Whether a claim will be maintained against the defense of the statute of limitations is determined under the principles stated in § 6. In general, unless the exceptional circumstances of the case make such a result unreasonable:

(1) The forum will apply its own statute of limitations barring the claim.

(2) The forum will apply its own statute of limitations permitting the claim unless:

(a) maintenance of the claim would serve no substantial [*7]  interest of the forum; and

              (b) the claim would be barred under the statute of limitations of a state having a more significant relationship to the parties and the occurrence.

[Restatement (Second) of Conflicts of Laws § 142 (Am. Law Inst. 1971).]

After the McCarrell decision,  the trial court in MTK looked back at their decision and found that since New Jersey also had a substantial interest, the New Jersey statute of limitations applied to reinstate the plaintiff’s legal malpractice claim. Naturally, the defendants appealed to the Superior Court.

Superior Court’s Analysis

Following the trial court’s new holding in MTK, the Superior Court applied de novo review in the defendant’s appeal and decided to reverse the trial court’s decision in favor of the defendants. Section 142 states that the appropriate statute of limitations law is that of the state which has the “more significant relationship to the parties and the occurrence.” Here, the court determined that since the allegation was for negligence in Pennsylvania “by allowing a [PA] court to dismiss a case concerning a loss sustained by a [PA] corporation to its [PA] restaurant”, the Pennsylvania statute of limitations must apply. Id. at 10. The only connection to New Jersey, the mere existence of Grungo’s license to practice in the state, was insufficient compared to the overwhelming connection to Pennsylvania.

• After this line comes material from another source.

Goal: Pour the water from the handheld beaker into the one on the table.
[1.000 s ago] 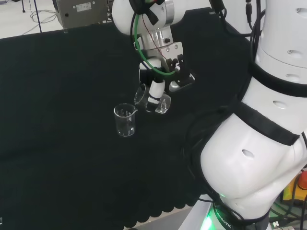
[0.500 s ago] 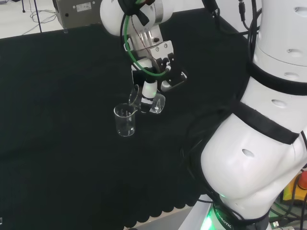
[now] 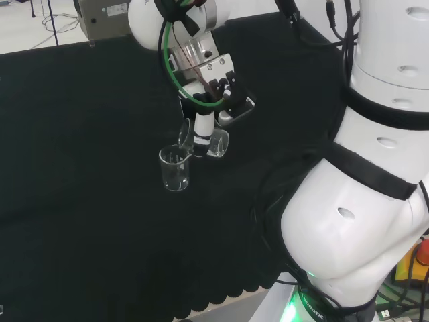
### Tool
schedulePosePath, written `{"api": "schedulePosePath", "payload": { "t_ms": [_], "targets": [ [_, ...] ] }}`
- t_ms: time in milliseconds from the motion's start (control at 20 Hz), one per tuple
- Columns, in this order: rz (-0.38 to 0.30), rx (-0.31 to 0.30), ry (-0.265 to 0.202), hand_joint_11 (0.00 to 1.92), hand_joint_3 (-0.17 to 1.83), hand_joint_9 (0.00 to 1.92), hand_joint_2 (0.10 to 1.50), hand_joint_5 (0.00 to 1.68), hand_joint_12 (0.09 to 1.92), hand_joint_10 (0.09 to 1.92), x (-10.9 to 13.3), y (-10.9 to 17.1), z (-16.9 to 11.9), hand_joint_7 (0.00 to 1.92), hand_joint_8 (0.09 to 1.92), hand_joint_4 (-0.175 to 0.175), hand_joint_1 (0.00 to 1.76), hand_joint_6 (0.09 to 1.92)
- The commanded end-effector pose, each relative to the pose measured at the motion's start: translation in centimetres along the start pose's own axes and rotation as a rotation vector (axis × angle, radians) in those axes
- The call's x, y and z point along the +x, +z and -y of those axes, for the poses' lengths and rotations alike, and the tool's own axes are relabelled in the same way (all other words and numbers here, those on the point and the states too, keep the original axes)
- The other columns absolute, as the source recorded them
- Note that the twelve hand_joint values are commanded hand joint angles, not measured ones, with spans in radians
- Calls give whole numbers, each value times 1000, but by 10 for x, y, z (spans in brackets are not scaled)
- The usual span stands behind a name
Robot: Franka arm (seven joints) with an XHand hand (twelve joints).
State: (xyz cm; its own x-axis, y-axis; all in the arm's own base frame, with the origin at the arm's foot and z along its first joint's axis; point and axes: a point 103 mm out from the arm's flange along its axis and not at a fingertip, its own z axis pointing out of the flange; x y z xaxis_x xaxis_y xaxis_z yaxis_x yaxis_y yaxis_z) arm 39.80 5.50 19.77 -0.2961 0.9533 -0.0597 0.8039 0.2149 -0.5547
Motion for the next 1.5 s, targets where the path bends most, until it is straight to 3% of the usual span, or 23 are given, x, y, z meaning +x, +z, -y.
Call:
{"api": "schedulePosePath", "payload": {
  "t_ms": [50, 1500],
  "targets": [
    [43, 31, 11, 1370, 622, 1755, 665, 1277, 608, 92, 5, -1, 0, 1334, 589, -175, 1312, 621],
    [192, 76, 96, 1366, 632, 1751, 663, 1268, 616, 101, 30, -19, 6, 1326, 609, -175, 1312, 640]
  ]
}}
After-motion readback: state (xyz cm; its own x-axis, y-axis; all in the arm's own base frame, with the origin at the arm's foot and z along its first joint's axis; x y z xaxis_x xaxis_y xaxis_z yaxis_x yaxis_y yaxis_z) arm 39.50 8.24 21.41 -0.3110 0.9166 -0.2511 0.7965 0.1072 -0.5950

In addition, the court also rejected the plaintiff’s argument that the Rules of Professional Conduct state that New Jersey has “a substantial interest in regulating the conduct of New Jersey attorneys” as RPC 8.5(b) clearly states that “disciplinary action based on claims filed outside of New Jersey should apply the rules of the jurisdiction where the claim is filed.” Id. at 11-12.

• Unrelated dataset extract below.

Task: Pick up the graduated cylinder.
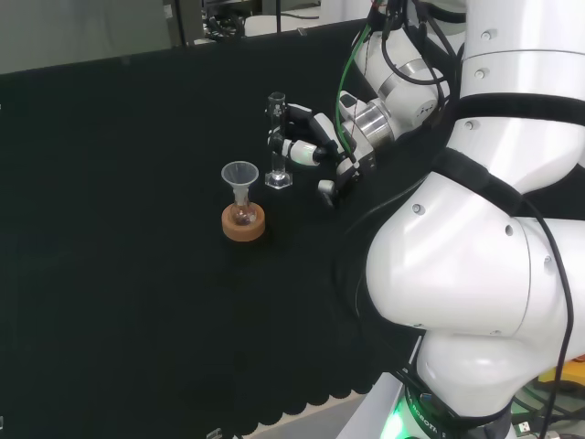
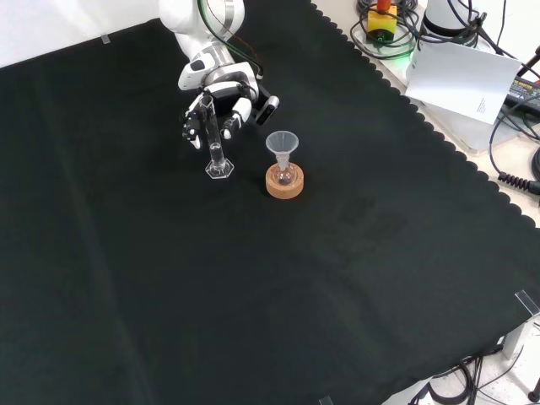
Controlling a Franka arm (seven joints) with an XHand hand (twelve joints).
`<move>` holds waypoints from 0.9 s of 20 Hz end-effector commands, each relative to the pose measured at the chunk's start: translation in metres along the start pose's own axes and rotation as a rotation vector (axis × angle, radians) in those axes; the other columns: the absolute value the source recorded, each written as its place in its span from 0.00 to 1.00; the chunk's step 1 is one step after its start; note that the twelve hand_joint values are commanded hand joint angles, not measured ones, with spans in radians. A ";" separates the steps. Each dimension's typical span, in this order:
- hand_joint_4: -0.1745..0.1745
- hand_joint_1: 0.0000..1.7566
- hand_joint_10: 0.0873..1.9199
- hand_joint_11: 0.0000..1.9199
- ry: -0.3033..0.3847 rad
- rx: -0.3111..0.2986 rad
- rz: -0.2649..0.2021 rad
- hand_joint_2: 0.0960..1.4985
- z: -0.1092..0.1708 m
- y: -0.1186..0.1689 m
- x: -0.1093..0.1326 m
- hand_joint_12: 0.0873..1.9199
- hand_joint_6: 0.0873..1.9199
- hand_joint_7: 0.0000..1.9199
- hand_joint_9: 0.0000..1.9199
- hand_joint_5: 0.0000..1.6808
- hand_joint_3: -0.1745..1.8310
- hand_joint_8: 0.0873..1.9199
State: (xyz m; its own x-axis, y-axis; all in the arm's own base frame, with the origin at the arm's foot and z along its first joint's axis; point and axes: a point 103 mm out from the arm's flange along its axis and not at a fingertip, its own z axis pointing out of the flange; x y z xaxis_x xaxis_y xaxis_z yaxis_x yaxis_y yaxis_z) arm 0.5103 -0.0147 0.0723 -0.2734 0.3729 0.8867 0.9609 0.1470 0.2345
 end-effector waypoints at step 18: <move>0.50 0.69 0.17 0.39 -0.030 -0.003 0.006 0.82 -0.003 0.004 0.003 0.56 0.34 0.30 0.49 0.29 0.00 0.30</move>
State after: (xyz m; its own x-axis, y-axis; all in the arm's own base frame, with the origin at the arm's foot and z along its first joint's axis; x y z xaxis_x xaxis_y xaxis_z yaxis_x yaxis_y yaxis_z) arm 0.5136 -0.0159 0.0758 -0.2645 0.3944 0.8800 0.9640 0.1326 0.2303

Supreme Court and Possible Impact

Since the Superior Court’s holding, the case was appealed and is waiting to be granted certiorari by the NJ Supreme Court where the former’s reasoning will be placed under scrutiny. While the Superior Court was correct in applying section 142 of the Second Restatement in accordance with McCarrell, the Supreme Court could come to a different outcome than the Superior Court. Amicus briefs have been filed with the Supreme Court where the defendants argue both in support of the Superior Court’s analysis with section 142 and that there is no “irreparable injury” that would suffice to meet the standard under Rule 2:2-2(b) for appeals being granted by the Supreme Court as the Superior Court’s ruling only barred the plaintiff’s claim to one of the defendants and, so, the plaintiff is able to pursue relief from the other defendants if they so choose.

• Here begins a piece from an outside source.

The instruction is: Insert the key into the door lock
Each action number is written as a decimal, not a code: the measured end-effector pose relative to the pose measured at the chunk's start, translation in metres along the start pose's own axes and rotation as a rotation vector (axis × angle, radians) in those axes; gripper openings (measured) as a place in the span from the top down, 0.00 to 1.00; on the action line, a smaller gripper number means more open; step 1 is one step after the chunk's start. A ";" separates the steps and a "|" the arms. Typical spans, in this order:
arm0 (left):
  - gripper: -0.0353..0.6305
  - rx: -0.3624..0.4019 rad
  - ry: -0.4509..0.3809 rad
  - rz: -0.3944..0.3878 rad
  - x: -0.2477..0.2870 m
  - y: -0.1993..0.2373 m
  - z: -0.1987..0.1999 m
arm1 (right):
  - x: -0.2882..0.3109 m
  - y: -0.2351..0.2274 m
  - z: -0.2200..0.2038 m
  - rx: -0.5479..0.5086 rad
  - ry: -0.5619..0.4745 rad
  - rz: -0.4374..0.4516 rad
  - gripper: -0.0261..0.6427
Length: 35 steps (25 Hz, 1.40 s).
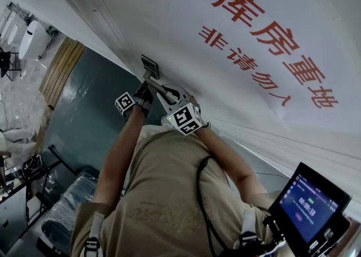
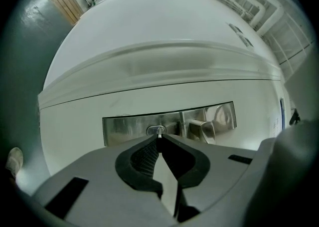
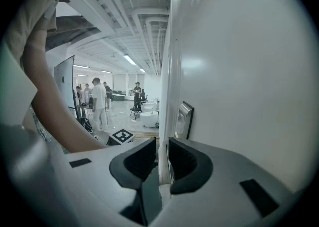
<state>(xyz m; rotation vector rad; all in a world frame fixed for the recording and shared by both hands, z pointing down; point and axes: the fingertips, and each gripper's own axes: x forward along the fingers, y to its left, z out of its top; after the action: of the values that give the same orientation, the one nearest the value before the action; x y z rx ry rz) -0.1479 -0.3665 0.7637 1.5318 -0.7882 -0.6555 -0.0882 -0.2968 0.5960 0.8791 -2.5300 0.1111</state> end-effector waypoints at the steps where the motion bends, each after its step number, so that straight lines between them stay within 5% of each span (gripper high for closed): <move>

Overall, siding with the plaintiff’s argument and interpretation of McCarrell would have “frustrate[d] the purpose of adopting the substantial-interest test and defy public policy.” MTK Food Services, 2018 N.J. Super. Lexis 101 at *10. It is not uncommon for attorneys to be licensed in both New Jersey and Pennsylvania given the close ties both states have geographically, socially, and economically. Forcing an attorney to abide by New Jersey’s laws for his cases and legal actions in PA could harmfully affect local attorneys and will likely be something the NJ Supreme Court considers if they grant certiorari.